## YOUR ASSIGNMENT
Go to the line with "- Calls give" in the records below, then output it and each following line exactly, up to and including the line with "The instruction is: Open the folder". Skip pictures and add nothing.

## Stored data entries
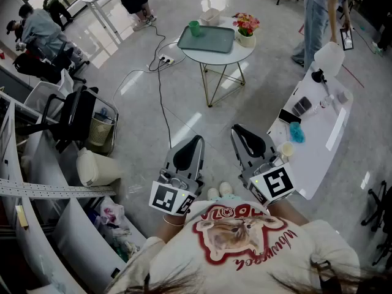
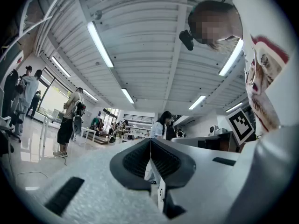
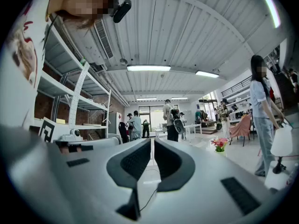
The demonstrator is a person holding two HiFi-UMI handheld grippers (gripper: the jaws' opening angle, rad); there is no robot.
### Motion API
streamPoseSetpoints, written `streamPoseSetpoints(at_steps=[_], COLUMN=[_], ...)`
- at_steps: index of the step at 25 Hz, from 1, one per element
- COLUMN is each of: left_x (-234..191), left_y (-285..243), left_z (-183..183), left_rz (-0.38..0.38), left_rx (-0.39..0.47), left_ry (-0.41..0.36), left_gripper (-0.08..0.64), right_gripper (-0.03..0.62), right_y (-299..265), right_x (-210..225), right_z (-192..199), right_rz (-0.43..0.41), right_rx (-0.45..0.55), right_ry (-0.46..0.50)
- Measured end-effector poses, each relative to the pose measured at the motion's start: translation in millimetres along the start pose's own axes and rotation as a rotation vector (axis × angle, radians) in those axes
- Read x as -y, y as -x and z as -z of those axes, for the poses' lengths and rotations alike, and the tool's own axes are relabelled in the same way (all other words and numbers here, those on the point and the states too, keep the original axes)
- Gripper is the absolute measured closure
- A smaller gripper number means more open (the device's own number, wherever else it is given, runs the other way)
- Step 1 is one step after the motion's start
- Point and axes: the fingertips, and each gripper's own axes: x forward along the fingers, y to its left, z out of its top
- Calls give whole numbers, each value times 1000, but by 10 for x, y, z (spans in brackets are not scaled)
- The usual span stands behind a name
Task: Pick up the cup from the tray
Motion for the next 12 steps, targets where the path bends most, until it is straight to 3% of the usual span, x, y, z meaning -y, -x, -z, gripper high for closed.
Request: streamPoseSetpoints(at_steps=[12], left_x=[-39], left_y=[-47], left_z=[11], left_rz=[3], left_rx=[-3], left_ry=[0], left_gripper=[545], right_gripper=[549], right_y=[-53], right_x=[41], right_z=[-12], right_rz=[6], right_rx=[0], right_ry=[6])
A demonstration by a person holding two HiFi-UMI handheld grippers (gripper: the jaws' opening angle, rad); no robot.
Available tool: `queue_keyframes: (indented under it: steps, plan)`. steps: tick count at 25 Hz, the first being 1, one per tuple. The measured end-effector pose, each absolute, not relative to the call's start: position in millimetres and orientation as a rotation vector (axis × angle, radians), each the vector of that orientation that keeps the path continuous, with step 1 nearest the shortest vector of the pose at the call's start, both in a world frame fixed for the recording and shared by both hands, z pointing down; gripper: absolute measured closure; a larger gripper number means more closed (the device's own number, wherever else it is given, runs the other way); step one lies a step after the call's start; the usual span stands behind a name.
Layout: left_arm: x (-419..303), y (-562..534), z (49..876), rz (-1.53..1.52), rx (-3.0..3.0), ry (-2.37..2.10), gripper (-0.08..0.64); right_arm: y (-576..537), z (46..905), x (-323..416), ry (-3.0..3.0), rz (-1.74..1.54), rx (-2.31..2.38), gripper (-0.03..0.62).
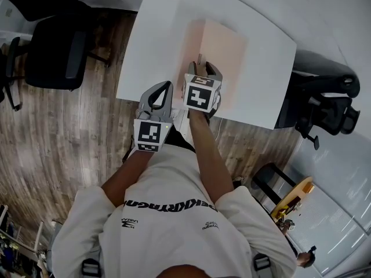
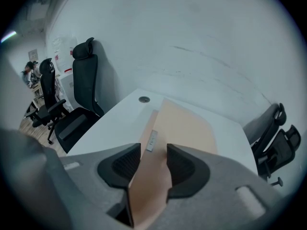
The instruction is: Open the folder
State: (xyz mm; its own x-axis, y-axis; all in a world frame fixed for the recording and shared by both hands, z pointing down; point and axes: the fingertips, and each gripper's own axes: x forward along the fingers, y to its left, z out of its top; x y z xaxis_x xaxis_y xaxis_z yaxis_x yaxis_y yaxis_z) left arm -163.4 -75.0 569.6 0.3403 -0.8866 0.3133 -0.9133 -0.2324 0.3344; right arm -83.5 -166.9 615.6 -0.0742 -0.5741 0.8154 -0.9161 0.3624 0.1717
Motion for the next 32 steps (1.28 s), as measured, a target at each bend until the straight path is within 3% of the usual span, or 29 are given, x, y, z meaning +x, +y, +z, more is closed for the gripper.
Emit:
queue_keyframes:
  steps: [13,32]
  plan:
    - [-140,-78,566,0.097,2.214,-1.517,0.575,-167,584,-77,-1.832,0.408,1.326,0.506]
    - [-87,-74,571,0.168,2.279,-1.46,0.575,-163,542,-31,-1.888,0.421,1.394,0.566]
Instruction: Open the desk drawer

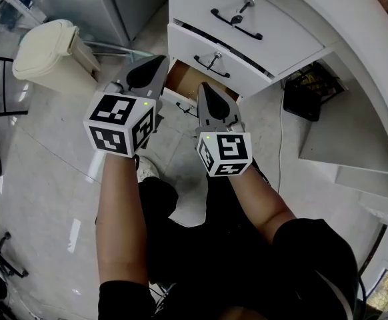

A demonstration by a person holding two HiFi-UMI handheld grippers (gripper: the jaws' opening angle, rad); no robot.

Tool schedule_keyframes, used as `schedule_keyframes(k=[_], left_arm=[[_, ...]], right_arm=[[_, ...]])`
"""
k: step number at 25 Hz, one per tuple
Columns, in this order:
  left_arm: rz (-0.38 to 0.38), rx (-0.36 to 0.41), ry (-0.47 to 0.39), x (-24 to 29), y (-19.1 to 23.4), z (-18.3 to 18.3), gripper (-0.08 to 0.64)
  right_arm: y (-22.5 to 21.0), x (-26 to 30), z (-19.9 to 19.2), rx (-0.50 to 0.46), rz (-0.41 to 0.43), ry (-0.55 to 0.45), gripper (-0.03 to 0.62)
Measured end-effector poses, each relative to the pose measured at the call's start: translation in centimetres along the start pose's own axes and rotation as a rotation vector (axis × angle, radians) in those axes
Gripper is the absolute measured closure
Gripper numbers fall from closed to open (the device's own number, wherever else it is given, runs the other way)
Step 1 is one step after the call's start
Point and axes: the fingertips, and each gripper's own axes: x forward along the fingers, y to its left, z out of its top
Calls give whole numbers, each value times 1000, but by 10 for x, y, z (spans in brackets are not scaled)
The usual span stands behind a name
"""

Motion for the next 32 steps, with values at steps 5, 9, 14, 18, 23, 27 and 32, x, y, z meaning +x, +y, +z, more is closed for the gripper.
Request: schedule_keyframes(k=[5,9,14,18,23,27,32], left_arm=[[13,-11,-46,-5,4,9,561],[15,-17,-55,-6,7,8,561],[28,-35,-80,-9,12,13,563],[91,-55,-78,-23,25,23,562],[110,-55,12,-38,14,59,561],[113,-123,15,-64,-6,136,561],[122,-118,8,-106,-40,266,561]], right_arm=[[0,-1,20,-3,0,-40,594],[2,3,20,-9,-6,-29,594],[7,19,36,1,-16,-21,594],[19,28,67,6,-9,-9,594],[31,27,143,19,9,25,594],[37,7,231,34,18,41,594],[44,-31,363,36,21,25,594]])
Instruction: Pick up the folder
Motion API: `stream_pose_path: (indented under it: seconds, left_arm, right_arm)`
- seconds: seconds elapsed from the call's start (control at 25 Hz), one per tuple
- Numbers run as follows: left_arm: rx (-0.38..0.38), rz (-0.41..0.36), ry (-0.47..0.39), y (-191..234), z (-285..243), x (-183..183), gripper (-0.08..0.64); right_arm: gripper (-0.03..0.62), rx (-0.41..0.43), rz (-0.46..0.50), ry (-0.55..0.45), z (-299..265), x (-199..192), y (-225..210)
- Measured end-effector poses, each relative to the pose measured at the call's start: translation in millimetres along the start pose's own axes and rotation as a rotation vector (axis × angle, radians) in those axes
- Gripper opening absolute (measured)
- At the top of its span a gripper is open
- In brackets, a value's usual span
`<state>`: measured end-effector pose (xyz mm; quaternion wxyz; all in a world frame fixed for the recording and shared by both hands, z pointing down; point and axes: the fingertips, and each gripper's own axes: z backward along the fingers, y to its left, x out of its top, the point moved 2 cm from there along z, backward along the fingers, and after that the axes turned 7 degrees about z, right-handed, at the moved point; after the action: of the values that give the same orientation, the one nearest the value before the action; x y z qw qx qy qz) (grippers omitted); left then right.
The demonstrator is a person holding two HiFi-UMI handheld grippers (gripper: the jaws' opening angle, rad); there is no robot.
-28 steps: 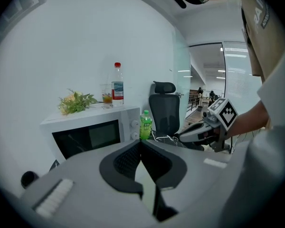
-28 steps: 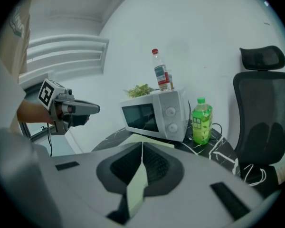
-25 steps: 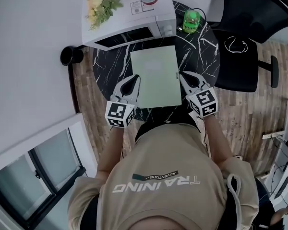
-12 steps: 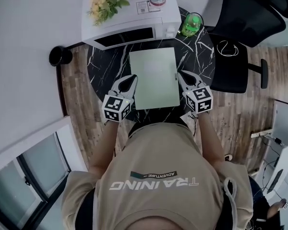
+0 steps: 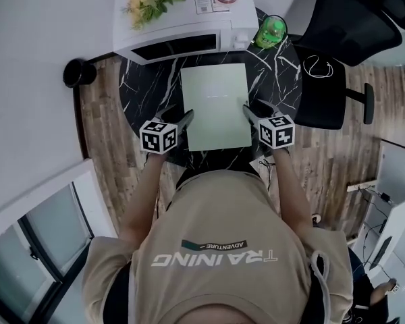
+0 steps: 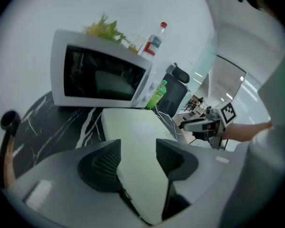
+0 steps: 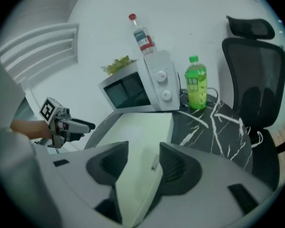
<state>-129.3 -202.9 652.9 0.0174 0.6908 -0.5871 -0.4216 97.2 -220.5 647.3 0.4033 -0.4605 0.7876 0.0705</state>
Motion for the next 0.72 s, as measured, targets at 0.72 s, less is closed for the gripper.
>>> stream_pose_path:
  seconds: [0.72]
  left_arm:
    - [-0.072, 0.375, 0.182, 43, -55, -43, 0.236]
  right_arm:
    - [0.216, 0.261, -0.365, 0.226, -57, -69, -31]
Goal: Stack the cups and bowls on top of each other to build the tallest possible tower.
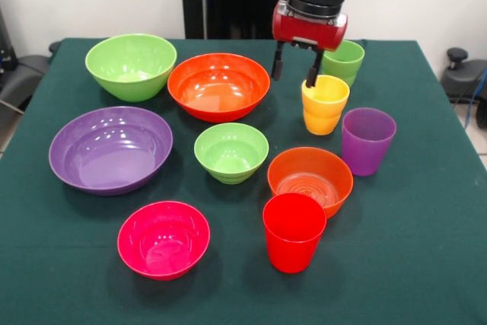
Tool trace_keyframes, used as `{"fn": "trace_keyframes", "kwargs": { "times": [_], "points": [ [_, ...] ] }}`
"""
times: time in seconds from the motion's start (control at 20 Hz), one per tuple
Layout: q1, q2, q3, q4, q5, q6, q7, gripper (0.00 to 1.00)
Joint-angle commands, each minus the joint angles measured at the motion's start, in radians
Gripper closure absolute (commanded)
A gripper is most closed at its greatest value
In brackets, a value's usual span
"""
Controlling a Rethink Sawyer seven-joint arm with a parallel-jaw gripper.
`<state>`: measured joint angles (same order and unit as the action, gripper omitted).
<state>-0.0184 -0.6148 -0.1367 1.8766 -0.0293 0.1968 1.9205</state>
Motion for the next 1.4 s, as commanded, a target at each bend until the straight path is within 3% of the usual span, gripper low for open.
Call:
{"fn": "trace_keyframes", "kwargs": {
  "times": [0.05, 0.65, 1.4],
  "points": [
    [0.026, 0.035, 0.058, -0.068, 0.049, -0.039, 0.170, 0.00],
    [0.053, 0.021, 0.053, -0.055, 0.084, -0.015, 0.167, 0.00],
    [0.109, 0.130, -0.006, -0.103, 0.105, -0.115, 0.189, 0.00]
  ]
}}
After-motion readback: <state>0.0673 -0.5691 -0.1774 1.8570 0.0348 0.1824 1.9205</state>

## EXPECTED OUTPUT
- Calls give whole numbers, each value times 1000, but by 10 for x, y, z (spans in brackets are not scaled)
- The usual span stands behind a name
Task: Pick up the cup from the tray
Motion for the next 12 steps, targets where the path bends most, until it is straight to 3% of the usual span, x, y, z meaning -y, -x, -z, gripper high for closed.
Request: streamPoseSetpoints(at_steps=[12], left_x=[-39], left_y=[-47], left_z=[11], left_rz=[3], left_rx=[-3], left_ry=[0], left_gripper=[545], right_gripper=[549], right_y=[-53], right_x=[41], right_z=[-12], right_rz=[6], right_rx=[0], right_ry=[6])
A demonstration by a person holding two HiFi-UMI handheld grippers (gripper: the jaws' opening angle, rad); no robot.
Available tool: `queue_keyframes: (indented under it: steps, plan)`. steps: tick count at 25 Hz, the first being 1, one per tuple. The measured end-effector pose, each absolute, not relative to the call's start: position in millimetres and orientation as a rotation vector (axis × angle, radians), each the vector of that orientation that keeps the path continuous, with step 1 nearest the shortest vector of the pose at the call's start, both in a world frame fixed for the recording and shared by both hands, z pointing down; gripper: absolute measured closure; a larger gripper number means more closed (the device's own number, wherever else it is given, runs the other way); step one lies a step after the call's start; the usual span stands behind a name.
Layout: left_arm: x (-419..303), y (-562..534), z (49..876), rz (-1.53..1.52), rx (-3.0..3.0), ry (-2.37..2.10), gripper (-0.08..0.64); right_arm: y (-576..537), z (46..905), x (-323..416), ry (-3.0..3.0), rz (-1.74..1.54), rx (-2.31..2.38), gripper (-0.03..0.62).
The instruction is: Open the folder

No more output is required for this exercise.